In the new semantics, all event occurrences are required to have different timestamps. In order to ensure this, the union combinator will be removed entirely and substituted by a combinator

unionWith f :: (a -> a -> a) -> Event a -> Event a -> Event a
unionWith f ((timex,x):xs) ((timey,y):ys)
    | timex <  timey = (timex,x)     : union xs ((timey,y):ys)
    | timex >  timey = (timey,y)     : union ((timex,x):xs) yss
    | timex == timey = (timex,f x y) : union xs ys

where the first argument gives an explicit prescription for how simultaneous events are to be merged.

The main advantage of the new semantics is that it simplifies the API. For instance, with the old semantics, we also needed two combinators

collect :: Event a   -> Event [a]
spill   :: Event [a] -> Event a

to collect simultaneous occurrences within an event stream. This is no longer necessary with the new semantics.

Another example is the following: Imagine that we have an input event e :: Event Int whose values are numbers, and we want to create an event that sums all the numbers. In the old semantics with multiple simultaneous events, the event and behavior defined as

bsum :: Behavior Int
esum :: Event Int

esum = accumE  0 ((+) <@> e)
bsum = stepper 0 esum

are different from those defined by

bsum = accumB 0 ((+) <@> e)
esum = (+) <$> bsum <@ e

The reason is that accumE will take into account simultaneous occurrences, but the behavior bsum will not change until after the current moment in time. With the new semantics, both snippets are equal, and accumE can be expressed in terms of accumB.

The main disadvantage of the new semantics is that the programmer has to think more explicitly about the issue of simultaneity when merging event streams. But I have argued above that this is actually a good thing.

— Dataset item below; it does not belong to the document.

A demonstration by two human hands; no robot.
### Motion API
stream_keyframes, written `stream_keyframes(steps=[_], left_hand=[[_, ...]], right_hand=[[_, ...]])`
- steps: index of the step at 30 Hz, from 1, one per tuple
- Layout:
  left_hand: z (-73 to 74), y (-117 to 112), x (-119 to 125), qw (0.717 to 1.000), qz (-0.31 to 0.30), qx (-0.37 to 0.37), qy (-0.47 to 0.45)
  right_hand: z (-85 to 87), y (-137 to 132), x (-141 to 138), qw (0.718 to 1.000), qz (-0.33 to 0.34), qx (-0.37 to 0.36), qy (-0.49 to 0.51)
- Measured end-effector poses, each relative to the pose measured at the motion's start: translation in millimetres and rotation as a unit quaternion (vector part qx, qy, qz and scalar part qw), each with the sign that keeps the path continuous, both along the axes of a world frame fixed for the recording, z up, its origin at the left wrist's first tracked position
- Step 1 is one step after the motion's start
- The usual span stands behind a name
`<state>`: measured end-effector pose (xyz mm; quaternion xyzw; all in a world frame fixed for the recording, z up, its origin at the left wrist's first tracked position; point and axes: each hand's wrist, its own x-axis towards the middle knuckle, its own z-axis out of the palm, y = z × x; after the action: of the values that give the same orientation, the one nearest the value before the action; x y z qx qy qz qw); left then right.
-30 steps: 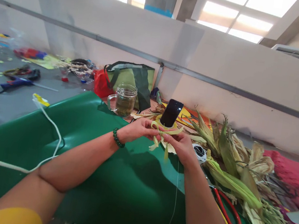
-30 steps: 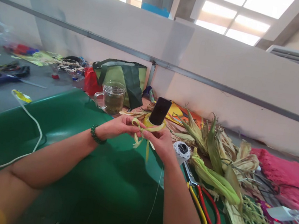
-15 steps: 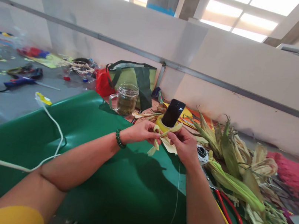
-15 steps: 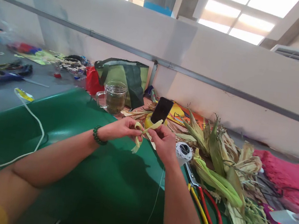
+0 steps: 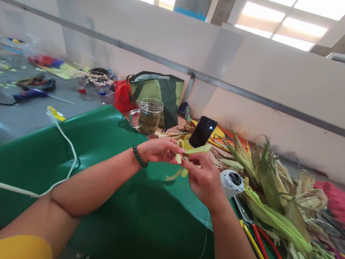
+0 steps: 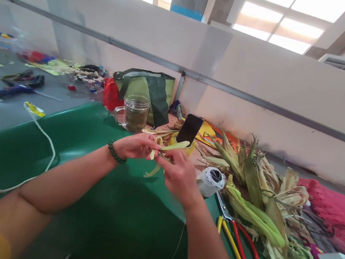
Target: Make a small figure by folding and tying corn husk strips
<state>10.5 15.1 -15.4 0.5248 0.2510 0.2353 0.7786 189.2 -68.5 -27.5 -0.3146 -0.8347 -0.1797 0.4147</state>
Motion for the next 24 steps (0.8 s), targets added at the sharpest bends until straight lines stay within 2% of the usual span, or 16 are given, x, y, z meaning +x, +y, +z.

In the end, I think that removing simultaneous occurrences in a single event stream and emphasizing the unionWith combinator is a good idea. If required, s/he can always use an explicit list type Event [a] to handle these situations.

(It just occurred to me that maybe a type class instance

instance Monoid a => Monoid (Event a)

could give us the best of both worlds.)


This summarizes my rationale for these major and backward incompatible API changes. As always, I appreciate your comments!